┏━━

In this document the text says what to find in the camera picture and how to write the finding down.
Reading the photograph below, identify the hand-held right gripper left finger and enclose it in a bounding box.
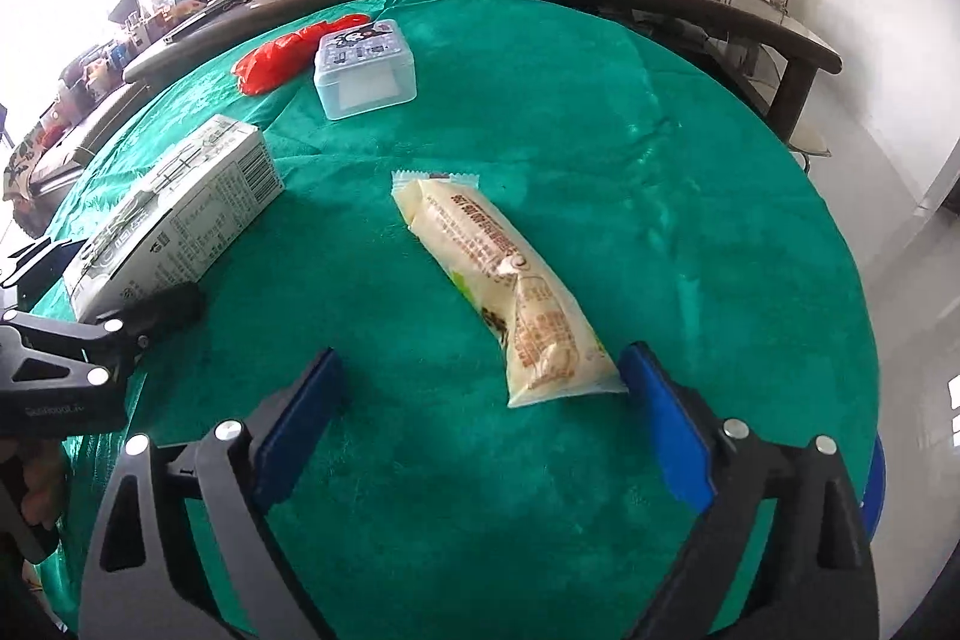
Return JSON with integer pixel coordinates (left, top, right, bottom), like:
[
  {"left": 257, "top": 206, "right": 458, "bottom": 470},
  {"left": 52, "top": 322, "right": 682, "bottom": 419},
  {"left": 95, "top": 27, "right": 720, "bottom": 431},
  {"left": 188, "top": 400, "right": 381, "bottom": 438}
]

┗━━

• [What this task involves]
What lines in the data hold the word "bottom"? Return them.

• [Answer area]
Return JSON with integer pixel coordinates (left, top, right, bottom), like:
  {"left": 257, "top": 206, "right": 458, "bottom": 470},
  {"left": 52, "top": 322, "right": 682, "bottom": 419},
  {"left": 95, "top": 27, "right": 720, "bottom": 431},
  {"left": 188, "top": 400, "right": 381, "bottom": 438}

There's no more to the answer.